For most, Sundays are generally a day of rest and relaxation. They aren’t so much for me, since I work on Sundays, but I do try to enjoy them.
This particular Sunday in May promised warmth and sunshine. After an endless winter with almost no birding, I was determined to bird my heart out. Once I’d escaped the walls of my workplace, I decided to run up to a local city park for a bit of birding.
I’d once promised my friend that I’d take him birding sometime. He was about to move to another state, and we’d probably not get another chance to bird together before he moved. So on a whim, that “sometime” had finally arrived.
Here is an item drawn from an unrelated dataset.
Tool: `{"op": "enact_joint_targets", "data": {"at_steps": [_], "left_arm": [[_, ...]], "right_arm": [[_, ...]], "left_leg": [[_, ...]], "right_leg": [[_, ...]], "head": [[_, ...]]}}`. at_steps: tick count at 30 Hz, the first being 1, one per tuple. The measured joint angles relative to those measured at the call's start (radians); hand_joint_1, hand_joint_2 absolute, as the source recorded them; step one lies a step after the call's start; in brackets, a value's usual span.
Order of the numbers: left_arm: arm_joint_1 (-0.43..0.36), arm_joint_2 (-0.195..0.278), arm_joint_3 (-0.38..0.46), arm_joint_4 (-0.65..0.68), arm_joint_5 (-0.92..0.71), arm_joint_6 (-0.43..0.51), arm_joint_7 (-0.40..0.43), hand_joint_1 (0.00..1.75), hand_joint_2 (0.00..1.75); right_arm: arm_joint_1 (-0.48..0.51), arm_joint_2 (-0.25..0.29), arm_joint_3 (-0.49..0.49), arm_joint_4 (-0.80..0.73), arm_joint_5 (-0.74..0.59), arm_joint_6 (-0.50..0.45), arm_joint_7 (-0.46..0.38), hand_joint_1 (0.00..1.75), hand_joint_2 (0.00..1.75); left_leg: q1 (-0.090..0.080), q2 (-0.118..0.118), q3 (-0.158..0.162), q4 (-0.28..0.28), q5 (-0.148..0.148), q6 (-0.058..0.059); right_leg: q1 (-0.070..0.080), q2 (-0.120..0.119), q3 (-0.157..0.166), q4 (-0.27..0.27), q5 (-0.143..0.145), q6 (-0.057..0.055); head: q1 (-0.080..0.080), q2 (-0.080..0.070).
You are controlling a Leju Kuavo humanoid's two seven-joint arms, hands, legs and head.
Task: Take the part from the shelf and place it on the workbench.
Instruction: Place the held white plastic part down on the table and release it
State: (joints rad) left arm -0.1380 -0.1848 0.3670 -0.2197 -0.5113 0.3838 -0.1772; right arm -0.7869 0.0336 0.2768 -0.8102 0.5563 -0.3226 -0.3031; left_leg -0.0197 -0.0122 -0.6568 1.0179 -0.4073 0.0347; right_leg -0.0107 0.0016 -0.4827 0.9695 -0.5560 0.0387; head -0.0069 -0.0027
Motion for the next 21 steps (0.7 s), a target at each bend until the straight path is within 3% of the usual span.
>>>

I called him up and said I’d be by to pick him up in 10 if he was willing. He was.
We set out, with only a few hours of daylight to spare. The park greeted us with a sign: “Gates are locked at 9:00.”
Essentially, get out by 9:00 or get in trouble.
Being a Hermione Granger wannabe, I took note of the time and mentally mapped our route.
The park has so much to offer birders, and there was no time to show my friend all of my favorite birding spots. I would have to make a decision.
I chose to go around a trail along the water, which promised loads of visible birds, and if there was time, we’d go visit the Great Horned Owl chicks on the other side of the park and exit out the 2nd gate.
So, on we went, around the trail.
We made record time and saw numerous birds: yellow warblers, woodpeckers, tree swallows, herons, coots, and even a bald eagle.
My friend was impressed. “How did you manage to see that? He’s so well-camouflaged.”
“Magic… or knowing where to look.”
We eventually trekked our way up the hill on the other side of the loop (why do I always go the way that takes me UP the hill?!), and we soon emerged in the parking lot.
We raced to the car and quickly said “goodbye” to the Turkey Vulture that lives by the parking lot and began our drive to where the Great Horned Owls were, parked, and started speed-walking down the hill.
It was 8:40.
We had twenty minutes.
All of a sudden, we hear over a loudspeaker: “The park is about to close at 9:00; you’ll need to leave soon.”
At first, I thought it was a general announcement to all of the people in the area. We continued on our trek until he repeated the warning.
We turned to see a police officer sitting in his patrol vehicle.
I nearly jumped out of my hiking boots.
Me, being me, I immediately started to go back. My friend hesitated. He’s not a fan of the police, but he wanted to see the owls.
The officer noticed the hesitation and asked what we were going to see.
I said that I just wanted to show my friend a bird on the hill and we’d leave. I told him the bird was right around the corner.
The officer said over the speaker, “Well, okay, but if you’re still here after 9:00, you’ll get a ticket.”
I promised that we’d be gone in five minutes.
And we were.
We ran up the hill, to the owls, glimpsed the babies in the nest, and got out of there before you could say bubo virginianus.
We still had five minutes to spare by the time we left the park.
Now, I would not recommend you race the clock in a city park and narrowly miss getting a ticket to see a bird, BUT the look on my friend’s face after seeing the owls was priceless.
I’m really thankful we got the chance to see the owls, and I’m extremely thankful the officer allowed us to go, peacefully.
My friend’s day had been made, and I was able to fulfill my promise to him.
In the time since our adventure, I learned the tree the owls nested in fell (long after the babies fledged, thankfully), so it’s very likely that we would never have gotten another opportunity to see them.
It was a fun (albeit thrilling) way to introduce my friend to birding, and it was awesome to see some very sassy-looking baby owls.